La sostanza delle cose è sempre la stessa.
Solo le forme cambiano in continuazione ma non sono altro che schiavitù che si trasformano in altre schiavitù.
Cambia l’oppressore ma non cambia l’oppressione, cambia il Presidente del Consiglio, il sindaco, il Governatore della regione ma lo sfruttamento ed i ladrocini non cambiano mai.
Cambiano le finanziarie ma pagano sempre gli stessi: lavoratori dipendenti e pensionati.
E mentre c’è che si arrabatta e tira a campare, aumenta la fila di SUV in autostrada.
Al CCISS viaggiare informati è tutta una segnalazione di incolonnamenti di km di SUV in qualsiasi direzione vacanziera.

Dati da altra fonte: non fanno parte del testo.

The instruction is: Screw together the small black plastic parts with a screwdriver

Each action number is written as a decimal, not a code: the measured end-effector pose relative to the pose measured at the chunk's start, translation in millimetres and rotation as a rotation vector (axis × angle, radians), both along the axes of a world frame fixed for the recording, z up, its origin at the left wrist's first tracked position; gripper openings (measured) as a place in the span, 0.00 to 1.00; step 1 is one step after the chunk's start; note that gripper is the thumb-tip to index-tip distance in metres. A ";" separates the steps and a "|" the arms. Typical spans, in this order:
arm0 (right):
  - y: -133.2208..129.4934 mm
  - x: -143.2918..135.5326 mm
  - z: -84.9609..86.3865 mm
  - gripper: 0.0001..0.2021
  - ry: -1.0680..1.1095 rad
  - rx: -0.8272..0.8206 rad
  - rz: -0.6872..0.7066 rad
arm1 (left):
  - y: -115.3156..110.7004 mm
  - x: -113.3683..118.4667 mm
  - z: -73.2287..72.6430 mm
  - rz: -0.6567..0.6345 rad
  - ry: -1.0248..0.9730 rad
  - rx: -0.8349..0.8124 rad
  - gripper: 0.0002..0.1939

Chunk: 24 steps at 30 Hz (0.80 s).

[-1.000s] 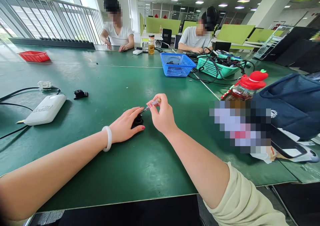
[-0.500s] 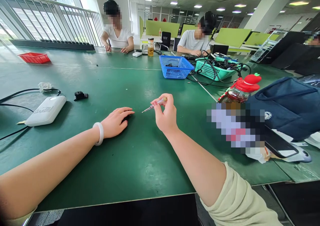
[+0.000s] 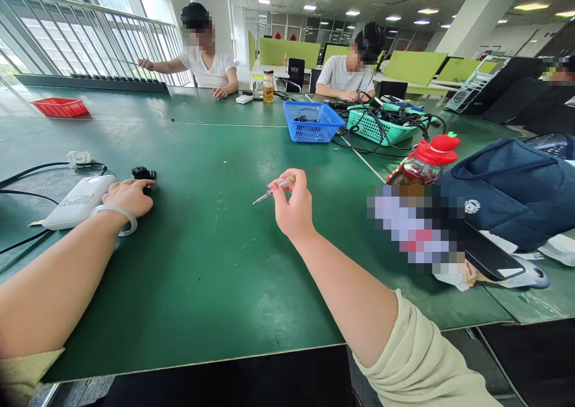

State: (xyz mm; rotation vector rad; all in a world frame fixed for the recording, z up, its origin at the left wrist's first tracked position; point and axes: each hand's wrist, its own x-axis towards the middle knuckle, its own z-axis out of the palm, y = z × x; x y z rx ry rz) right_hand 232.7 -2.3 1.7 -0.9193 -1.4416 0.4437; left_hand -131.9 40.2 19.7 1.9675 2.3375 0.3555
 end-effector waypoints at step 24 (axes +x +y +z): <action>0.8 -0.1 -1.4 0.08 0.001 -0.002 0.013 | -12.5 -16.3 42.4 0.193 -0.066 0.052 0.25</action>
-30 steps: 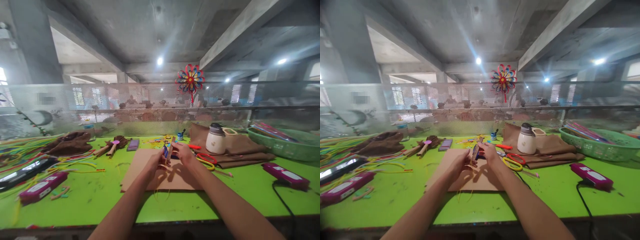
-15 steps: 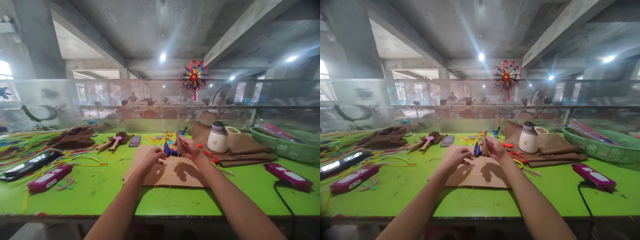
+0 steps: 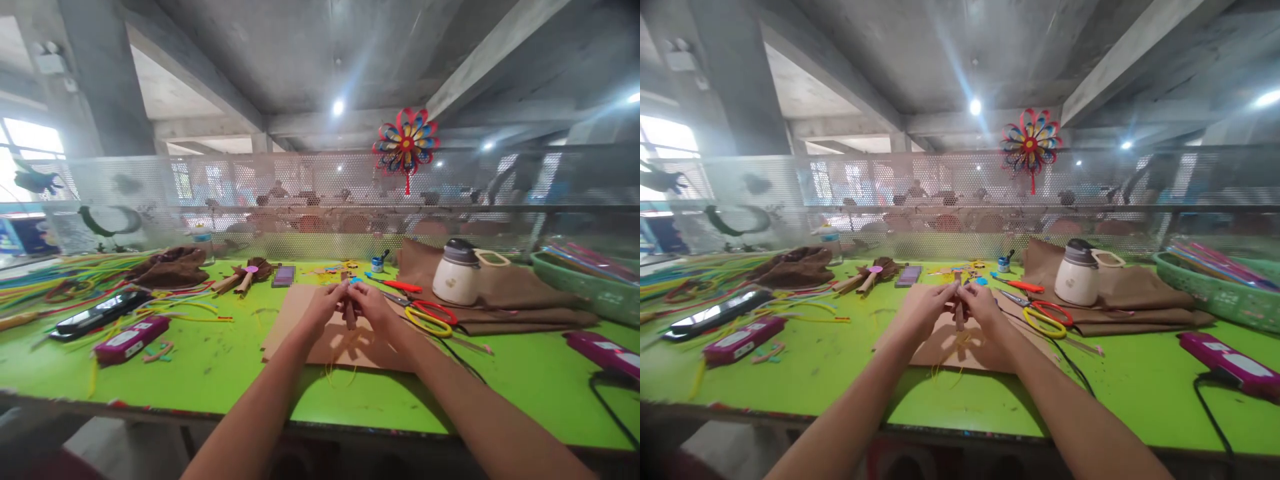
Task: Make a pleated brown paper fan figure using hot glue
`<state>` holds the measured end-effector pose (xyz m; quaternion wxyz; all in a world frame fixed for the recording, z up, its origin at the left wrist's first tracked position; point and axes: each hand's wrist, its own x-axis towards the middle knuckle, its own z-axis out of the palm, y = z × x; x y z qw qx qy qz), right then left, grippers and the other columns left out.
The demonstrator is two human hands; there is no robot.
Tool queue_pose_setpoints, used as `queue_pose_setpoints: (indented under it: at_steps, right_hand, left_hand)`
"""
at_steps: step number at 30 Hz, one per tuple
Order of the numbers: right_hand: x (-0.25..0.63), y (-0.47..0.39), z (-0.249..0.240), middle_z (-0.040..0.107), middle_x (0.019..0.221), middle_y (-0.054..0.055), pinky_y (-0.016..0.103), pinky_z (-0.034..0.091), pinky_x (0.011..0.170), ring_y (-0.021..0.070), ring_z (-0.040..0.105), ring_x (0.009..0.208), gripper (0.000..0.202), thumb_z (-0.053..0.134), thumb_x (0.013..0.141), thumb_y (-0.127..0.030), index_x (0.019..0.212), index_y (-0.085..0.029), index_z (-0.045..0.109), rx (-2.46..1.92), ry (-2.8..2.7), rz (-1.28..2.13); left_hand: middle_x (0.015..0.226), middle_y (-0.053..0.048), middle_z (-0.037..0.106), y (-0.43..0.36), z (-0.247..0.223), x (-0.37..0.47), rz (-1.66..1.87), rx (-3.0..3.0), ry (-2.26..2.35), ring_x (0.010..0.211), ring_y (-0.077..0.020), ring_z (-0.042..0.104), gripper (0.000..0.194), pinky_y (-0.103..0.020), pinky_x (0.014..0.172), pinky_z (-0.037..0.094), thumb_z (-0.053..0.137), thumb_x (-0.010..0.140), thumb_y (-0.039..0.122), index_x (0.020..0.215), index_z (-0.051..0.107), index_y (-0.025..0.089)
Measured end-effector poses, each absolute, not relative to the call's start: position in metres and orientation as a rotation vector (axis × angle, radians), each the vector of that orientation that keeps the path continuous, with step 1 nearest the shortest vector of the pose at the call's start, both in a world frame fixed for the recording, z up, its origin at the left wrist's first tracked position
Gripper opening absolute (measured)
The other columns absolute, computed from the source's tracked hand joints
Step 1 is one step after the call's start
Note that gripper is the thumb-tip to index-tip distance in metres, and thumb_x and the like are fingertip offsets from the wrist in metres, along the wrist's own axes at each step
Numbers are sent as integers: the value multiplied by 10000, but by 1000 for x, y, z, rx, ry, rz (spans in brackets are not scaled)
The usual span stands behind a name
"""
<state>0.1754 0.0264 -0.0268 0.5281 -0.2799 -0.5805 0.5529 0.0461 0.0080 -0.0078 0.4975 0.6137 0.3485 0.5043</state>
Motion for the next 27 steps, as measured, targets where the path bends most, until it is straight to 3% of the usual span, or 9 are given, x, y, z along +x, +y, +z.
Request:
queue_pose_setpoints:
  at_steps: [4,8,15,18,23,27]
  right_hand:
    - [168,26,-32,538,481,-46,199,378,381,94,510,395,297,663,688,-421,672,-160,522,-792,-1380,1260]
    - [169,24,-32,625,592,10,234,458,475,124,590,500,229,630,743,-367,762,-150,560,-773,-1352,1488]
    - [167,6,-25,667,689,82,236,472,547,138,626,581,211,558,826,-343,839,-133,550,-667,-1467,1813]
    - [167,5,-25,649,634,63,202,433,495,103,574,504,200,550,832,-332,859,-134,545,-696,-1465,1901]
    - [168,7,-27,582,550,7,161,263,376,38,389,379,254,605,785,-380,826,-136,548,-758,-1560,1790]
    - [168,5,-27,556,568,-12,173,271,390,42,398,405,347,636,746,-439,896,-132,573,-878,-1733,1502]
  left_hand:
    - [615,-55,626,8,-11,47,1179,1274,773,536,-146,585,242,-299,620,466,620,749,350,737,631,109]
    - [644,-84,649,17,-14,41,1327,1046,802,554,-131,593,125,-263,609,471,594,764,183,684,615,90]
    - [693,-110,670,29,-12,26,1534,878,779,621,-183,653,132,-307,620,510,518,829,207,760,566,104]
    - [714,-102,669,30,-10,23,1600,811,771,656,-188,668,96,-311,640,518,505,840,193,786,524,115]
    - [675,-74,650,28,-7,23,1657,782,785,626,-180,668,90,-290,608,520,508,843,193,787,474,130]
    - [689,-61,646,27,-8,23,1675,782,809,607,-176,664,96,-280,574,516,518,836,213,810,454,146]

Le telecamere inquadrano un attimo la Firenze mare direzione sud e passano velocemente alle auto verso l’Adriatico.
La società non esiste, è solo un’astrazione, un’idea, un concetto, un’idea (Gaber).
La società è solo un simbolo, un concetto, un logo.
Quando scendo da casa io non incontro la società, la regione, lo stato.
Io incontro persone vive in carne ed ossa, che parlano, respirano, ridono, piangono, sognano.
La società è fatta di quella cosa chiamata “uomo”.
Se non si trasforma l’uomo non cambierà mai nulla, sarà sempre e solo una finzione.
Continuare a credere, sperare, immaginare equivale a continuare a vivere nell’infelicità.
Un uomo addormentato, un uomo stupido e perennemente in competizione con i propri simili, è il normotipo del perfetto suddito di ogni tiranno.
Sopportare il viso di Angelino Alfano commosso mentre viene proclamato segretario del PDL, la banda degli onesti, è il segno della follia conclamata.
Tra qualche tempo ci sarà il concertone di addio di Vasco Rossi, a cui seguirà quello di Giovanotti, di Zucchero e così via. E tra un po’ riprenderà anche il campionato.